Let’s hear it for Vladimir Kabaldiz – and vodka

Vladimir Kabaldiz, Manager of the Lenin Tractor Works in Minsk, sent a decisive note to his superiors in Moscow.

“Enough,” he wrote. “It is no use for us to fight against the forms, we must kill the people responsible.”

All Vladimir wanted to do is build tractors. Good tractors. He had no interest in politics and bureaucracy. Tractors, the building thereof, was all that interested Vladimir.

The letter was written in 1935. Stalin was in his pomp, and the end for Vladimir (a bullet in the back of the neck in some anonymous cellar) came swiftly following his counter-revolutionary outburst.

I mourn him daily because, daily, I see undisputable evidence that his tormentors have multiplied exponentially, like bacteria or rats. Fewer are armed than in Vladimir’s day, although they still do the same non-productive jobs and harass those who do.
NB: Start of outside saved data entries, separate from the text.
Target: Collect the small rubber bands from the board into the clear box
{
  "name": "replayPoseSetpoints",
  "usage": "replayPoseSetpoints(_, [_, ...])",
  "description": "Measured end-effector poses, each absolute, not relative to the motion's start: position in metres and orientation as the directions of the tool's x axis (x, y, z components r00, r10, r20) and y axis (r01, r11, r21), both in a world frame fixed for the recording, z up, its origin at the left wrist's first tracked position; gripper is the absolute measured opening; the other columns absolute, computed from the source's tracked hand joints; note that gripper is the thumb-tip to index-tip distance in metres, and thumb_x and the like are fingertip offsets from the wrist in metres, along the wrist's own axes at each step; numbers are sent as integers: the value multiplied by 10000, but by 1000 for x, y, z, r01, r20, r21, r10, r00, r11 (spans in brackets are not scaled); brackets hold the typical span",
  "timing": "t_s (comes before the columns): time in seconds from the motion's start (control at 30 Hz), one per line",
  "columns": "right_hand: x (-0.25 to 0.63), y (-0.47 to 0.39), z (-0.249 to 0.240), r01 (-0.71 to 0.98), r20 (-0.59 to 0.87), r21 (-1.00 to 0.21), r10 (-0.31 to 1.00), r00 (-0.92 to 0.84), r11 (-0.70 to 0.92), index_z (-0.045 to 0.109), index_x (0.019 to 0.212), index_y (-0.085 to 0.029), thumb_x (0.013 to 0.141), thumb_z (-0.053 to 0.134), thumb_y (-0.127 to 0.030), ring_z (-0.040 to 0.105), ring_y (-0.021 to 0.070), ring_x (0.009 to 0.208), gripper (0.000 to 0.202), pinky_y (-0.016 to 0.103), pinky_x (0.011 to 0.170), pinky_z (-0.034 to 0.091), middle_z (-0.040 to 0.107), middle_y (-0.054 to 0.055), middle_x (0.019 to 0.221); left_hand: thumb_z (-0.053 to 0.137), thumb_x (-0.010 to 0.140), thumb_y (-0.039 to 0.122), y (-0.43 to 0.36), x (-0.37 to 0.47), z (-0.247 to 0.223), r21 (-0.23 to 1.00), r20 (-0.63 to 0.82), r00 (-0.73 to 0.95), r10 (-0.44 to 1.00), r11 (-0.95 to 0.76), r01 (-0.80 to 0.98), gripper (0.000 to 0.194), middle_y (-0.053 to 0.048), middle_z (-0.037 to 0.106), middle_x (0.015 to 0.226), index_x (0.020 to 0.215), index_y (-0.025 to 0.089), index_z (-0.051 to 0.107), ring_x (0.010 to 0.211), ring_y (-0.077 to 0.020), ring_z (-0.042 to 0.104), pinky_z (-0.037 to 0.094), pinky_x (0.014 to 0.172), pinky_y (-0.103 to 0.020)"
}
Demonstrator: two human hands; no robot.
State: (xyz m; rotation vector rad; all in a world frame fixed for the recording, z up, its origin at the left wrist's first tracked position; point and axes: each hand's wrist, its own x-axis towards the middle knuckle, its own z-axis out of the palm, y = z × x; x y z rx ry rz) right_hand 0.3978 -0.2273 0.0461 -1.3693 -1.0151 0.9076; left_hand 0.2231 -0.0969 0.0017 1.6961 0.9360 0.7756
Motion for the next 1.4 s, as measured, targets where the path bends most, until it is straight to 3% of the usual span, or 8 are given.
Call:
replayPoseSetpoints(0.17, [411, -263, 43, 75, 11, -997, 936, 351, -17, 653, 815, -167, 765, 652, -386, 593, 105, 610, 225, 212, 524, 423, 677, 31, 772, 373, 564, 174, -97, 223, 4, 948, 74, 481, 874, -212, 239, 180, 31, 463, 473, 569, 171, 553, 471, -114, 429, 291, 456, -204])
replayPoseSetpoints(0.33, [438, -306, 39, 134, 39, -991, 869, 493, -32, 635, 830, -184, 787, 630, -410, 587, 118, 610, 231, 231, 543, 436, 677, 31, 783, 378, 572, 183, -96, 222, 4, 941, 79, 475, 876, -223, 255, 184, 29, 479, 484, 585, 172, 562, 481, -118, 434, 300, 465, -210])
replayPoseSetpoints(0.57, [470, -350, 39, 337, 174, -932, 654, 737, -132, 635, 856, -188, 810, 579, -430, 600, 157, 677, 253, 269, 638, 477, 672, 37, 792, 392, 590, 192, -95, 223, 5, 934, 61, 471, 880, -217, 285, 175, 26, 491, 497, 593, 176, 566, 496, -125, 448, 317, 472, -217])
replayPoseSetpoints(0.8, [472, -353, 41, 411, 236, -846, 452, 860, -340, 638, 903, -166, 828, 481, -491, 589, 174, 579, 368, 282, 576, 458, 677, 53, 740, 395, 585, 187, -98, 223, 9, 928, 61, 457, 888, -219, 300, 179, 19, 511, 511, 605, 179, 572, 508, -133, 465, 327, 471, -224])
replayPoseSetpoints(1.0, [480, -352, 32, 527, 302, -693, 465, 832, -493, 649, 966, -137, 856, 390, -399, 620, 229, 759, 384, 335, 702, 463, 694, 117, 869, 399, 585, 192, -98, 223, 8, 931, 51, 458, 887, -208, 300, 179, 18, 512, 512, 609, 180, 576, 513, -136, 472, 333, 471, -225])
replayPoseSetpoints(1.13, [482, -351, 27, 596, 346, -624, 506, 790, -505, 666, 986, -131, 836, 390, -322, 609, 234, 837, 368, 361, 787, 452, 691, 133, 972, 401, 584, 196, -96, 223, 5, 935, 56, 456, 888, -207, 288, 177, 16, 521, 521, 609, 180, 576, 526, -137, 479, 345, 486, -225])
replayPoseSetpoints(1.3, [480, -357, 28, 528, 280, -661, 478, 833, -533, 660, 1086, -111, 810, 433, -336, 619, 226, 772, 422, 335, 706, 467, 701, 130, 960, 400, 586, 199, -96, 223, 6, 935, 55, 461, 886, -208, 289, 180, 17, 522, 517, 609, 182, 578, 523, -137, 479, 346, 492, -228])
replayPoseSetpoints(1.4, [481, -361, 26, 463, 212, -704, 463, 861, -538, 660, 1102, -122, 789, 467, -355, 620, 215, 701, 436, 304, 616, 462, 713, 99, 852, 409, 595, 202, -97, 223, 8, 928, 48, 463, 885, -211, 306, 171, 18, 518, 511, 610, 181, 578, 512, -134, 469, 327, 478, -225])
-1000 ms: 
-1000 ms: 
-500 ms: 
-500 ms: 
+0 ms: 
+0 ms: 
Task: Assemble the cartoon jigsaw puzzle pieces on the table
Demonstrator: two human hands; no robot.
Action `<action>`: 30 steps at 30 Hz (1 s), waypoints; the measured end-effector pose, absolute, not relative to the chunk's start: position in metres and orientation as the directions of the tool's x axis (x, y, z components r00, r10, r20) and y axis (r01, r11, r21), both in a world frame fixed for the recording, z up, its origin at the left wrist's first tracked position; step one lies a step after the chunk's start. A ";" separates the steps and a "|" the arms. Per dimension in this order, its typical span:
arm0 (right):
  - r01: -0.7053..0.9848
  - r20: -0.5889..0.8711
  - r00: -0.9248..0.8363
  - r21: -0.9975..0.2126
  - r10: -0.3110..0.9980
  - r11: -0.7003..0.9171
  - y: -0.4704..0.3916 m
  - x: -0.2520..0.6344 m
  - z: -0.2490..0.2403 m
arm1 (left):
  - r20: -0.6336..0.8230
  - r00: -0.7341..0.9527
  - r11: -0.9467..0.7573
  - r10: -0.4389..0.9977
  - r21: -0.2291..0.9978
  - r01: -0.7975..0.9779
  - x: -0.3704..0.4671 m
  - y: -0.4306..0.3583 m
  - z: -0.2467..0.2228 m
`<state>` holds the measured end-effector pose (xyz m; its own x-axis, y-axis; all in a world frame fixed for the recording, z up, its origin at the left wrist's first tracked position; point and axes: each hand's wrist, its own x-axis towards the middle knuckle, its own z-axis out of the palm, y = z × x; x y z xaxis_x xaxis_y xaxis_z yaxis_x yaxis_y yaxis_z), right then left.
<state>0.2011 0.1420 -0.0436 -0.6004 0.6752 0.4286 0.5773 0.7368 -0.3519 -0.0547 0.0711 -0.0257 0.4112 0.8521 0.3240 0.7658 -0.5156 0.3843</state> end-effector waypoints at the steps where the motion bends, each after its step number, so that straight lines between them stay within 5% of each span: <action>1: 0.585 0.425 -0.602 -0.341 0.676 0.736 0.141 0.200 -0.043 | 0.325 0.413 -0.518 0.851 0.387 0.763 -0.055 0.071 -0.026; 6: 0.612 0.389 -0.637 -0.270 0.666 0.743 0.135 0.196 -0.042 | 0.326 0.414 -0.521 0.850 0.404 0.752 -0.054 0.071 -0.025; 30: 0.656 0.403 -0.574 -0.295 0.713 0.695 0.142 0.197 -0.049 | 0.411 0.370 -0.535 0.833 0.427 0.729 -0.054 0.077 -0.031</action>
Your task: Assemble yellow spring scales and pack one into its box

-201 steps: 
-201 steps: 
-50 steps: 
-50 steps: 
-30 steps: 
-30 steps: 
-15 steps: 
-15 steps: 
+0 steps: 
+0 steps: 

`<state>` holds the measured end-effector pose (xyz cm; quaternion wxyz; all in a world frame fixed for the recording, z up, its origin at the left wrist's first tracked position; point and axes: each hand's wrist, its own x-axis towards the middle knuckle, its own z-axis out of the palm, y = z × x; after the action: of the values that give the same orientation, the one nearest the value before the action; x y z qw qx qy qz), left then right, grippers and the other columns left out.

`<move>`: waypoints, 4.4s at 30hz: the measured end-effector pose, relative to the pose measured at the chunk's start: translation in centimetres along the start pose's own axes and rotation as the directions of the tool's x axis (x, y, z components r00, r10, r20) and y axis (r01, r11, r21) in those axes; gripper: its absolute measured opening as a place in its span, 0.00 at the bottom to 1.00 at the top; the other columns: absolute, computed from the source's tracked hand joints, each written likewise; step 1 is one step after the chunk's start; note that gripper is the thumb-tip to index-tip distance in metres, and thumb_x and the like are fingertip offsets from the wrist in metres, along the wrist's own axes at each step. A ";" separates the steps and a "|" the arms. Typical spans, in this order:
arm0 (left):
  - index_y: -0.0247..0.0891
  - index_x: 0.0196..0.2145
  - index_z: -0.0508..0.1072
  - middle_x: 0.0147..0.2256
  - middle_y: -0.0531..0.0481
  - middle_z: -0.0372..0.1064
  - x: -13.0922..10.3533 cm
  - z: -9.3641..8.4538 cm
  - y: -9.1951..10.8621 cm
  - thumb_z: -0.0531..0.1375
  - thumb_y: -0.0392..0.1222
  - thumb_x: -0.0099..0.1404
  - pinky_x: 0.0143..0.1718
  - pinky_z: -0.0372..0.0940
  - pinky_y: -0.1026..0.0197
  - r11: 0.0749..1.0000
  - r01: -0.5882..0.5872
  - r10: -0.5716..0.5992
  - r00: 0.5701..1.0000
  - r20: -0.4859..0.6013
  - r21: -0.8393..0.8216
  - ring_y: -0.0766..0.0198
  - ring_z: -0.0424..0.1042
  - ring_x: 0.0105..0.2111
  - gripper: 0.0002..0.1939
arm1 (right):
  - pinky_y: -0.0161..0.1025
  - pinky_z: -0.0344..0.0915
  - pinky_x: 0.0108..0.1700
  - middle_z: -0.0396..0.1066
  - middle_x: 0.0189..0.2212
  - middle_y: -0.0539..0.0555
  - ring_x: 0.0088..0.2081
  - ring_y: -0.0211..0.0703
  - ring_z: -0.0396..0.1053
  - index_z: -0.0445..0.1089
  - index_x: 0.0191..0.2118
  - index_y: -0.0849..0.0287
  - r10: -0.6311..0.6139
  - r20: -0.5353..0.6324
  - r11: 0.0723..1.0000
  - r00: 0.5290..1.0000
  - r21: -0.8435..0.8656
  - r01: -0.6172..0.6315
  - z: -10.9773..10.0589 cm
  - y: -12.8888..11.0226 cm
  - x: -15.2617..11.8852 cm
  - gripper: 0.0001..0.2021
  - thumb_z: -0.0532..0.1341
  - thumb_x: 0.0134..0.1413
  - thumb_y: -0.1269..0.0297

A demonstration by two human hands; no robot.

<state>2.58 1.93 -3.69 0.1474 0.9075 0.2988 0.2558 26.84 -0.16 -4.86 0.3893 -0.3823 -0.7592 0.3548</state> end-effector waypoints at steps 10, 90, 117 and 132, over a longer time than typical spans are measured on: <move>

Governments and corporations spend millions to communicate their claimed desire, and will, to reduce or remove overweening layers of bureaucracy and risk-averse people whose function seems to be to stifle and strangle everything new: innovation and entrepreneurship primarily.

This sort of communication is easy, though. As easy as lying in fact.

Much harder is to communicate will and intent by meaningful action.

I was reminded of this, and Vladimir, when I read this story about William Chase – Crisps, Vodka, Gin and business genius.

He was screwed by Tesco then by his bank, both of whom appeared to say one thing and then do another while hiding behind the sort of communication that had rock-all squared to do with telling the truth.

My favourite quote from William concerns the ‘management team’ the bank made him use (at great cost): “We were employing corporate people who were arranging meetings about more meetings.”

Vladimir was clearly correct in his heartfelt, though fatal, missive. William Chase and he are kindred spirits across the decades.

Almost certainly that spirit would be a chilled vodka after a hard day making genuinely useful things. I wonder what they would talk about.